In the month of March, investors were complaining that FDs and Debt funds are the best choice. Equities are way too risky. Next month, due to debt funds panic, the mood changed to Fixed Deposits and liquid funds. In May & June, sentiments shift back to equity markets. Now Fixed deposits are a bad word since the interest rates have come down. I have never noticed mood swings of investors so fast.

Mood swings are OK unless they force you into decisions which will be repented later. In the month of March, some very experienced investors got into panic and withdrew their portfolios at the bottom of the market. Now that the markets have run up so fast, their action under panic has caused them big losses which will be difficult to compensate in a long-long time. This self-hammering of their portfolio will bite them forever. Sadly, every market crash has casualties like these, and yet people don’t learn from such mistakes. These investors are generally excellent in their professional domains, but become victim to their emotional biases while making investment decisions.

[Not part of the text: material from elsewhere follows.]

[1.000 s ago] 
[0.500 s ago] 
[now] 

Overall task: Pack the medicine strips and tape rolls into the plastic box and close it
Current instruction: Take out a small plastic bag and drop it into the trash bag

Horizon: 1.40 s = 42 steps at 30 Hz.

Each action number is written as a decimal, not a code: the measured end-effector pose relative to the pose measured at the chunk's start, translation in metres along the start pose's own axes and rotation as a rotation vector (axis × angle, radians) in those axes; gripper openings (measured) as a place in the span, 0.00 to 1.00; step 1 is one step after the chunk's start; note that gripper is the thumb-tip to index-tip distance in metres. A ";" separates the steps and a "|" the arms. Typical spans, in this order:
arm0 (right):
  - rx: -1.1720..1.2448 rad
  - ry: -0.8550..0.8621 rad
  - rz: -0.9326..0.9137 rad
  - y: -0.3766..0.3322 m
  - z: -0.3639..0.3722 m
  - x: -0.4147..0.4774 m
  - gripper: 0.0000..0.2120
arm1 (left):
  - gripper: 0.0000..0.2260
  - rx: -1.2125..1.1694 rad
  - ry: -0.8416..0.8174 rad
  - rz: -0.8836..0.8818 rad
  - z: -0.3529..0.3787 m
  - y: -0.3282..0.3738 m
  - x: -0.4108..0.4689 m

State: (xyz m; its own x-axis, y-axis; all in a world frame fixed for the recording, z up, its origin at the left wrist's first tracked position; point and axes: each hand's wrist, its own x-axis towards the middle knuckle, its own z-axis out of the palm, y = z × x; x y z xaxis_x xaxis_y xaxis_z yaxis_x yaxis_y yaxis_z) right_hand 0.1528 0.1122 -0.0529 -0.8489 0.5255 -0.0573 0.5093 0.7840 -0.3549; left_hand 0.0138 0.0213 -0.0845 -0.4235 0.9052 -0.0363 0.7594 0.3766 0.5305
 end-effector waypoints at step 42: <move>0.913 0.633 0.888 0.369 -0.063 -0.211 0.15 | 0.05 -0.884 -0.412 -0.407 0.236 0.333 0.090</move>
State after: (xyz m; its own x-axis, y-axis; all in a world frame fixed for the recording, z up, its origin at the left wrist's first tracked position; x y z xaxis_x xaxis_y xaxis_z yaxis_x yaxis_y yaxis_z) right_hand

That’s why it is extremely important to have time tested framework for portfolio management. It calls for Asset Allocation models that helps in mitigating risks and seizing opportunity in the crises. Every investor should adopt a model that focuses on capital preservation when the markets are expensive. When the markets are undervalued, the model should focus on capital appreciation. These models are called by different names. “Dynamic Allocation”, “All Weather Strategies” or “3 Bucket strategies”. These models may vary in structure and suitability, but they all are aimed at bringing discipline in investing. Before Covid, all these strategies were underweight on equity holdings. With sharp corrections in March, they all went overweight on equity holdings. Thus they protected the portfolio when the markets were falling, and participated in the recovery rally. Automatic rebalancing based on pre-defined rules gives peace of mind. Its simple and effective !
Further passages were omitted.